> **Task to carry out**:
Within the listing below, the lines to output run from the one containing "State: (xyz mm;" through the one containing "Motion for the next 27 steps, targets"; copy them exactly and nothing else.
--
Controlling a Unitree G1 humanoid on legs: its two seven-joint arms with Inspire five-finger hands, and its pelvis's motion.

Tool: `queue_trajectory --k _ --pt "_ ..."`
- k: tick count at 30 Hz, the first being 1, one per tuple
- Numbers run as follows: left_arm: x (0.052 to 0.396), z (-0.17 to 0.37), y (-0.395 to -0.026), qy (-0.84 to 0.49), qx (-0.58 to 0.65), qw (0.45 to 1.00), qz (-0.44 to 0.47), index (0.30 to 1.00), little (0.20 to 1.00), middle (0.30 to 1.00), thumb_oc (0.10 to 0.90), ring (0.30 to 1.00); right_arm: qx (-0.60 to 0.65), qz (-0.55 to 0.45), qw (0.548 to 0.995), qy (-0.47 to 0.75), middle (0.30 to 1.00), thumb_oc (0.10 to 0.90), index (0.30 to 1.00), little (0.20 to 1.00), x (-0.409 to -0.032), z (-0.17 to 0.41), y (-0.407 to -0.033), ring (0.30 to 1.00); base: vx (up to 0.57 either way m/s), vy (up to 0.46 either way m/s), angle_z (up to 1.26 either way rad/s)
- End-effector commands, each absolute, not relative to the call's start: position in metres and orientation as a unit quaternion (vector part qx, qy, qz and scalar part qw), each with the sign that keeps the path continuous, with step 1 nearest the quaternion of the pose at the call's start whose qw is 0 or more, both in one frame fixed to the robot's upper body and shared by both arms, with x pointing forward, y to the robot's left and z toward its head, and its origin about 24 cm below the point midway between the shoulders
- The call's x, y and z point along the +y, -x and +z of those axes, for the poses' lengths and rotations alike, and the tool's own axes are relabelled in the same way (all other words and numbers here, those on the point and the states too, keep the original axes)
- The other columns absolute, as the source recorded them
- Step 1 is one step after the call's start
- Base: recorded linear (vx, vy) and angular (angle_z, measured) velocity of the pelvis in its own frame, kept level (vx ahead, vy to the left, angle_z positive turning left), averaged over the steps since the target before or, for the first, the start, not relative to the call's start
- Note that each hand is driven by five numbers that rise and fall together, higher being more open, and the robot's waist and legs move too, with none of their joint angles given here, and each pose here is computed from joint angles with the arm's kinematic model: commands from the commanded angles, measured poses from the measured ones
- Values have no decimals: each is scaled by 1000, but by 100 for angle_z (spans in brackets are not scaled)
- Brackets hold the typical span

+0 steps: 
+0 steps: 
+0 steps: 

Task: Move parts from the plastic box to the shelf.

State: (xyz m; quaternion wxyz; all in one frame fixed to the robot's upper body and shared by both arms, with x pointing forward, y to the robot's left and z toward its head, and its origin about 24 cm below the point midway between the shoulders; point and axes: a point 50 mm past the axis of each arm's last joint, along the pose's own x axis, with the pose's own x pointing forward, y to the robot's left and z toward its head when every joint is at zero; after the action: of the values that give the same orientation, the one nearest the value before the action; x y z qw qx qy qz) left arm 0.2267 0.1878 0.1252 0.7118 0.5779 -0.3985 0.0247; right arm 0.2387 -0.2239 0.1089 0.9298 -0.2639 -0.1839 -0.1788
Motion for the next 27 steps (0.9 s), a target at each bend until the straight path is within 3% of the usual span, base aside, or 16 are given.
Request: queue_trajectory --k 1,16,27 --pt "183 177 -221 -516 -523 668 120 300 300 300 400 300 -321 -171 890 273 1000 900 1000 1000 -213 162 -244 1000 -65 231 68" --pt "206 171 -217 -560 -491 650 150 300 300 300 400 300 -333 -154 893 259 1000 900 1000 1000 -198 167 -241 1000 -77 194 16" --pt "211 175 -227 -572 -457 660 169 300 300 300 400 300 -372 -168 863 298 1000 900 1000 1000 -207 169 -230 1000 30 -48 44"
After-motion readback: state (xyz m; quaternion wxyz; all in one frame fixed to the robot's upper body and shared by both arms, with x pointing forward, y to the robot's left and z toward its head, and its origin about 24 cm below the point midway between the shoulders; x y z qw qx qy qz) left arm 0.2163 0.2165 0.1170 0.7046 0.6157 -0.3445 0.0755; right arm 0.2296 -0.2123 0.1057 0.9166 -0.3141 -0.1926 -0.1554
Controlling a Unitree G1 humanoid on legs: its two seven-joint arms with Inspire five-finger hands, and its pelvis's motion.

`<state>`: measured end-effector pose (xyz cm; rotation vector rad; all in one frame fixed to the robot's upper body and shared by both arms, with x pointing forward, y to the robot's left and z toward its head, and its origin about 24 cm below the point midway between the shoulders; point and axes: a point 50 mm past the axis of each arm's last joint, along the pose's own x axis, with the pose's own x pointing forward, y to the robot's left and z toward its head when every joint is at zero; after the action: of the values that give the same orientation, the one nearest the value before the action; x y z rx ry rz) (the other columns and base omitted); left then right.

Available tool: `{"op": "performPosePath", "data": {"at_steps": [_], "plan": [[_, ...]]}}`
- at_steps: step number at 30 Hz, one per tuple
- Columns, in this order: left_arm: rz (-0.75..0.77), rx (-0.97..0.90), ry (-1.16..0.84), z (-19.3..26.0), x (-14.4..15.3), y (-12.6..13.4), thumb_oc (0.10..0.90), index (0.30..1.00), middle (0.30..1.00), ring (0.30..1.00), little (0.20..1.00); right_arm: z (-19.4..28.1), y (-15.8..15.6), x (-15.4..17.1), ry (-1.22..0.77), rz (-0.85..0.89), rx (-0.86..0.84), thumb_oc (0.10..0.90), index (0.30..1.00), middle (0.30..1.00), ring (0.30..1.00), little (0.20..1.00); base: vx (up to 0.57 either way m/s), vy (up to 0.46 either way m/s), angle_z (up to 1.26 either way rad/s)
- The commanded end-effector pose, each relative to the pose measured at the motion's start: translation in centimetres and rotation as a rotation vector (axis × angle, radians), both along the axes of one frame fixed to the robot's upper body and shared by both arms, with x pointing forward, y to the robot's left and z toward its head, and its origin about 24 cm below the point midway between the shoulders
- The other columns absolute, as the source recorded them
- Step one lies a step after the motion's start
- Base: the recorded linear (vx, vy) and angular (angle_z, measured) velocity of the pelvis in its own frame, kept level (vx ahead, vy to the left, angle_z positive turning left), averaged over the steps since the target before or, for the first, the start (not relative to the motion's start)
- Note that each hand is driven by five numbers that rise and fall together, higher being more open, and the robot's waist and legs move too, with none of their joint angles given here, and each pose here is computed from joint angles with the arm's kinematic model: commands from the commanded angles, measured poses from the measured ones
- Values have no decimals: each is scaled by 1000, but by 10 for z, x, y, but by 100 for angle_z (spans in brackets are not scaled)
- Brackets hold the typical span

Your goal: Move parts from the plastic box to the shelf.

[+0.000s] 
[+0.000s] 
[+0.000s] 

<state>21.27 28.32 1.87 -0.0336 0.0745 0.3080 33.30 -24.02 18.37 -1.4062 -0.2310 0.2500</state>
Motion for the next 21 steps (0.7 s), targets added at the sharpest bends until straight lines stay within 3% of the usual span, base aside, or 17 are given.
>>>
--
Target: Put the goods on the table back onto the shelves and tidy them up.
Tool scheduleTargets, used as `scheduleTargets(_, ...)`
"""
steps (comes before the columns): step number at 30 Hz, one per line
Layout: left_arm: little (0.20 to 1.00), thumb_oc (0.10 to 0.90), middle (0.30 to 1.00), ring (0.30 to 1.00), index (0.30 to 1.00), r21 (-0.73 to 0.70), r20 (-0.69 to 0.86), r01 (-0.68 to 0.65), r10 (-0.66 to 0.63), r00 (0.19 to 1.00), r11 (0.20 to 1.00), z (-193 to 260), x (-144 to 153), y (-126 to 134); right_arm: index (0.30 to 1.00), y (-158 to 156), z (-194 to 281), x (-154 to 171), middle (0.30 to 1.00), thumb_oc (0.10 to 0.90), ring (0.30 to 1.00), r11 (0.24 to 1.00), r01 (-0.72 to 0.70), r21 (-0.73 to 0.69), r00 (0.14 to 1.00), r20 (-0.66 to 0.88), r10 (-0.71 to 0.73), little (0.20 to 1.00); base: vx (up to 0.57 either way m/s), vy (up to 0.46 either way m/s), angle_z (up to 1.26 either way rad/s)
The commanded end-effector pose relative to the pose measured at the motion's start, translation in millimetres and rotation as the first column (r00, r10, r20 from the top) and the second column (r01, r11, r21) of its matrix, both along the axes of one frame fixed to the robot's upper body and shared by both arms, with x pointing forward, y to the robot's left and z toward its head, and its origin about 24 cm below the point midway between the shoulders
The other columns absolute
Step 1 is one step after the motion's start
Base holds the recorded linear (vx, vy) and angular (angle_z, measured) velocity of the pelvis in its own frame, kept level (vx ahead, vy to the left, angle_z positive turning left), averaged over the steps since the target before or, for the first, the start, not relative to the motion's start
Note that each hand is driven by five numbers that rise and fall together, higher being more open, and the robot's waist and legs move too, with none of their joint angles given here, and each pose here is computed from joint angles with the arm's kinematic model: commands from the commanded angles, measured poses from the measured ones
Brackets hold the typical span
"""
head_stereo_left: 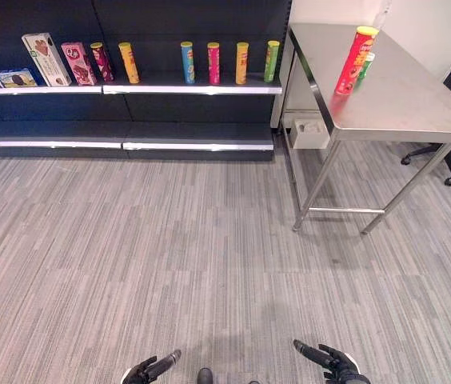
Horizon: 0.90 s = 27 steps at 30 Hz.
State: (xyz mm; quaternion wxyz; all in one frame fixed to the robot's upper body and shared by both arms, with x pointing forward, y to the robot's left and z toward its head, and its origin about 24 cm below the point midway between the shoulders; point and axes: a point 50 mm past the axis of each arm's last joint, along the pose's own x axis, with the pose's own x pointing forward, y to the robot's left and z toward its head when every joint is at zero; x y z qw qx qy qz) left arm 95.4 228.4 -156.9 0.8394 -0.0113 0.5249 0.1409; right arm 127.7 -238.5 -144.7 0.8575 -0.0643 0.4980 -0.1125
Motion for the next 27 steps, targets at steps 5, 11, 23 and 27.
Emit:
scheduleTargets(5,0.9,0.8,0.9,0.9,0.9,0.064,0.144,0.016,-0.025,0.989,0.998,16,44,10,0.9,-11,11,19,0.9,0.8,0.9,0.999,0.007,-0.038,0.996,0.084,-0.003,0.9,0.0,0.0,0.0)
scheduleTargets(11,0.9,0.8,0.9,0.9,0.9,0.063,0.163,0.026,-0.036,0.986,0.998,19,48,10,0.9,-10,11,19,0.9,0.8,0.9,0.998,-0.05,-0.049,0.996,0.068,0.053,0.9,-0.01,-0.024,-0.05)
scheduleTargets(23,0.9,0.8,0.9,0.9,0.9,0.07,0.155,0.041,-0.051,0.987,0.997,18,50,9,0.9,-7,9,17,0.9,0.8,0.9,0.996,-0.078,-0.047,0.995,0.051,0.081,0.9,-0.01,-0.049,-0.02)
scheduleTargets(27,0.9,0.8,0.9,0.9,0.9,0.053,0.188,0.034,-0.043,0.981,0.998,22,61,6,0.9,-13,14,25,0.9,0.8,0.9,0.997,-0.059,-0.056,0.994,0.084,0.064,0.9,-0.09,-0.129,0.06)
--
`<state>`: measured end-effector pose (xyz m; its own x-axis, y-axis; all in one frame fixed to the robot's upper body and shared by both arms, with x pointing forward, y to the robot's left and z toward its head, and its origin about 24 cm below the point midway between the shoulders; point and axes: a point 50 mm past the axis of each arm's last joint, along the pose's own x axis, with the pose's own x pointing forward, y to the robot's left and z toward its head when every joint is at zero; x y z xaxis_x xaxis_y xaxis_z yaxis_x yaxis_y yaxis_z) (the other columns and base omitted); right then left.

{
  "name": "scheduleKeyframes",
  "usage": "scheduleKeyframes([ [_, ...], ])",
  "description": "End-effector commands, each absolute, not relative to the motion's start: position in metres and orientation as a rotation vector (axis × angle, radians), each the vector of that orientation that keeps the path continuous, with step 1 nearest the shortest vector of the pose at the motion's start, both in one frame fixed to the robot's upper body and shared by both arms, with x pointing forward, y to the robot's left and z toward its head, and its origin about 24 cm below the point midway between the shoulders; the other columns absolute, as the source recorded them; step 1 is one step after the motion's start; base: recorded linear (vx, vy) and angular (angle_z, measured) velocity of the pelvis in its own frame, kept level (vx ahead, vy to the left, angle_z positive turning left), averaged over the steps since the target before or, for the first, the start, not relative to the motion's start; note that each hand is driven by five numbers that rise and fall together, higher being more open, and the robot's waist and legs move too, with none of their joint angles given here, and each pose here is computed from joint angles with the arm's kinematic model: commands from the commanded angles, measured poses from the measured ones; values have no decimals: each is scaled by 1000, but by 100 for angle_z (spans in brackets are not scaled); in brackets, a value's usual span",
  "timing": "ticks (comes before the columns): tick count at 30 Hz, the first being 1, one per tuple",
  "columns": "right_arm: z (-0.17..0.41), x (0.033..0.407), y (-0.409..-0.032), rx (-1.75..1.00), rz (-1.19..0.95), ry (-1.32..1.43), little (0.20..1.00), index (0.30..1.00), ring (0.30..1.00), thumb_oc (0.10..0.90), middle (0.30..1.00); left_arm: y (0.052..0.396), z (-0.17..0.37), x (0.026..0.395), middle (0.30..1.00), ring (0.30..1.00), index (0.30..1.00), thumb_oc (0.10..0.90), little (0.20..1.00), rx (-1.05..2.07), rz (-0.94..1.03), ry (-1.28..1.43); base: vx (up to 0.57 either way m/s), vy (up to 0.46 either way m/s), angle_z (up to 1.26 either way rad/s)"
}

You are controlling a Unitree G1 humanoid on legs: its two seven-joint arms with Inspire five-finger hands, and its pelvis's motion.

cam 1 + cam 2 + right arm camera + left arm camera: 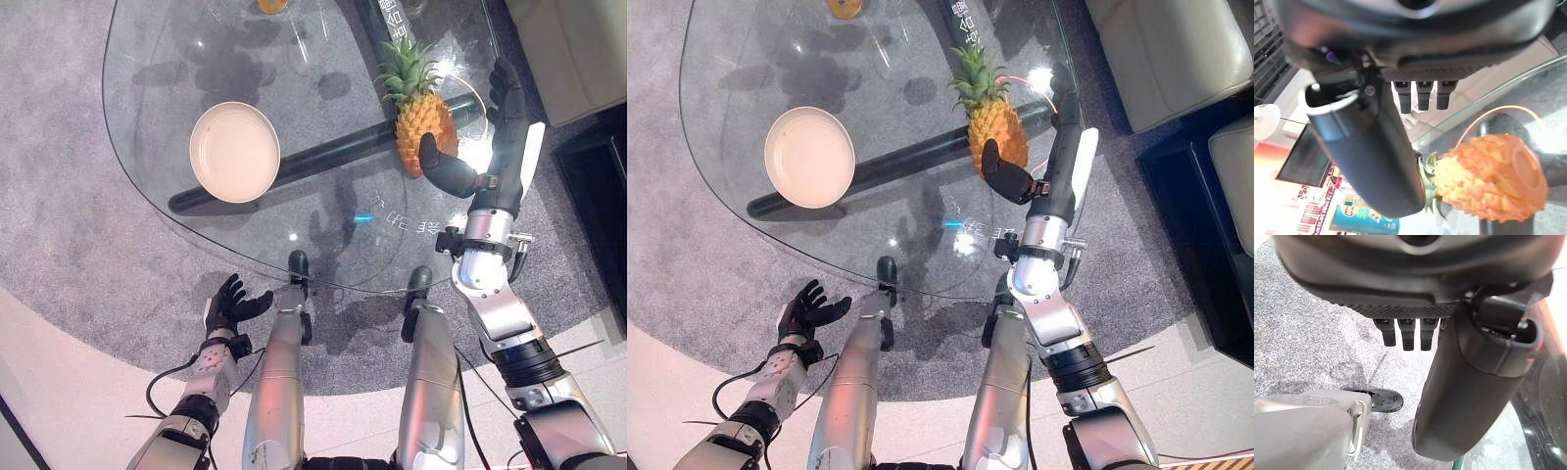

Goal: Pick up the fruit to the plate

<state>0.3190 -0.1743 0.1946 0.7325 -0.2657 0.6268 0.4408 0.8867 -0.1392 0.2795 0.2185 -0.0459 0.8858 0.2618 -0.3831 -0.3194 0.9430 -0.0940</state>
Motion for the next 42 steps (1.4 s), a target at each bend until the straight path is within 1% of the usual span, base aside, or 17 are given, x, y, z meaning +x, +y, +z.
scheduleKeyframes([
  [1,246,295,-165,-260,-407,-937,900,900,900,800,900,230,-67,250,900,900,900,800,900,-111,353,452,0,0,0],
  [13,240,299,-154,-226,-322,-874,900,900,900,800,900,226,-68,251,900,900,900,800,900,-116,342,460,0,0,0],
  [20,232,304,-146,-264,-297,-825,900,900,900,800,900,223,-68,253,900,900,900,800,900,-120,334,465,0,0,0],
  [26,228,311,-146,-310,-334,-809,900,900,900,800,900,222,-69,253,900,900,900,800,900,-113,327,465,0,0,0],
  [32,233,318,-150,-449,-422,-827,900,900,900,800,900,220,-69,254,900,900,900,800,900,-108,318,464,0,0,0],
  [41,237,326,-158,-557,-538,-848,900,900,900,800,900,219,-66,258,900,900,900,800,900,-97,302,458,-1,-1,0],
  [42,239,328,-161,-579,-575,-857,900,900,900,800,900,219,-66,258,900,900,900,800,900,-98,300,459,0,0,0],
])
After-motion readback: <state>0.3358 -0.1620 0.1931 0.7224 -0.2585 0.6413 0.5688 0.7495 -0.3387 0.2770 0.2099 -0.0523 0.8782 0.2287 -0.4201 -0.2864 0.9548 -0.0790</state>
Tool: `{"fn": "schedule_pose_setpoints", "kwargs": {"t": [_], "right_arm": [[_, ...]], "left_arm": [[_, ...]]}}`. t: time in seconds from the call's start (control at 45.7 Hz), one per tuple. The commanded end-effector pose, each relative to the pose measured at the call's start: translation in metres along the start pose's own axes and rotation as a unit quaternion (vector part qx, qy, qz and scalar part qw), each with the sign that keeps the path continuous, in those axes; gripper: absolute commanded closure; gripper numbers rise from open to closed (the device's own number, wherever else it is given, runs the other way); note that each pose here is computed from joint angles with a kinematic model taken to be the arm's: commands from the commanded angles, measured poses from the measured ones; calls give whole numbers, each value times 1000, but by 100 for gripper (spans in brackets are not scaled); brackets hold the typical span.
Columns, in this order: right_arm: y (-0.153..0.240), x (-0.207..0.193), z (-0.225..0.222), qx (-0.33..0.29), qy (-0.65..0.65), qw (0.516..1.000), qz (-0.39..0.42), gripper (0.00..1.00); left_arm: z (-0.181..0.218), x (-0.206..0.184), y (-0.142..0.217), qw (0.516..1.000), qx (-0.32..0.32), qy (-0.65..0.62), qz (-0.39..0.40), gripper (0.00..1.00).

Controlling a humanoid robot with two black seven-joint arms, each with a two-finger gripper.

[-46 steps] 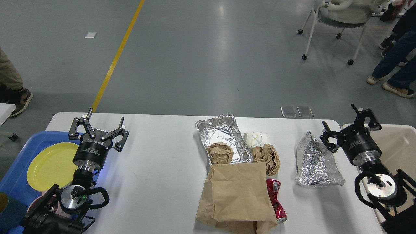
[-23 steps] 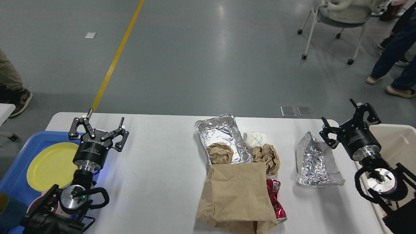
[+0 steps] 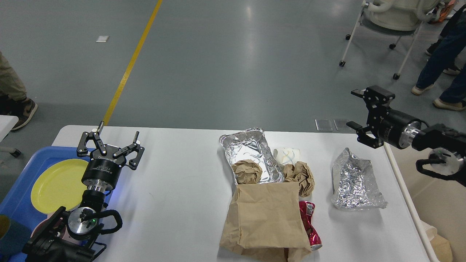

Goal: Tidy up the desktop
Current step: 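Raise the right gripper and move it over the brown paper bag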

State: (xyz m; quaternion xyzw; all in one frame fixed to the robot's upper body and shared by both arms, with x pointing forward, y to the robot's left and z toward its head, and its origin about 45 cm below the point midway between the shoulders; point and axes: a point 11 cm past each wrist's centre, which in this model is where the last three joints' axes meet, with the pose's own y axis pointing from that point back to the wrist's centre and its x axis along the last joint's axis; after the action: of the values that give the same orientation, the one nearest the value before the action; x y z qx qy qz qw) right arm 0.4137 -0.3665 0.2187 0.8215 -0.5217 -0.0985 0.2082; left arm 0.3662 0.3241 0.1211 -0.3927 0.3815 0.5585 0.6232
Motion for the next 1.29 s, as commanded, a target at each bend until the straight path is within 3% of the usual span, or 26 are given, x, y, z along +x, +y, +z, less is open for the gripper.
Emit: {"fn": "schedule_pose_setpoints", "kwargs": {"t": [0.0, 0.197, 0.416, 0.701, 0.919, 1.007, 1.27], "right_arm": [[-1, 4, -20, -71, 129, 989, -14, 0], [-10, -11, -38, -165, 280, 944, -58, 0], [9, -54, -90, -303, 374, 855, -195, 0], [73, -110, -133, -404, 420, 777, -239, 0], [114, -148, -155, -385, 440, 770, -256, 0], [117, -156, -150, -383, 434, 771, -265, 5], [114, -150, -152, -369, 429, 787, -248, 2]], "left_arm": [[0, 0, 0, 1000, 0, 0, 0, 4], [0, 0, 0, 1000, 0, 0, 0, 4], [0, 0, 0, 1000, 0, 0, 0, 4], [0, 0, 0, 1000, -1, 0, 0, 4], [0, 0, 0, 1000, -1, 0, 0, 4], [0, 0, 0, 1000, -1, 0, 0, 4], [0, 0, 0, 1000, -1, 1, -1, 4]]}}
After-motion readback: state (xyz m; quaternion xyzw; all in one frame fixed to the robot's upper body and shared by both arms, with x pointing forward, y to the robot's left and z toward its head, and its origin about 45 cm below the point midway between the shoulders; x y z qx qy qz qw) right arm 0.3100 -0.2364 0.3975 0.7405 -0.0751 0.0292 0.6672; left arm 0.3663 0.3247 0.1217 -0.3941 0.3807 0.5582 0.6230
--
> **Your response**:
State: (xyz mm; quaternion wxyz; all in one frame fixed to the robot's upper body and shared by both arms, with x pointing forward, y to the robot's left and z toward its head, and its origin about 24 cm below the point midway between the shoulders; point and axes: a point 50 mm past the axis of each arm's last joint, along the pose's own x axis, with the pose's own x pointing forward, y to the robot's left and z toward its head when every joint is at zero; x y z qw qx qy qz) left arm 95.4 228.4 -156.9 0.8394 -0.0113 0.5249 0.1409; right arm 127.7 -238.5 -144.7 0.8575 -0.0643 0.4980 -0.1125
Motion for the next 27 steps, targets at steps 5, 11, 23 and 27.

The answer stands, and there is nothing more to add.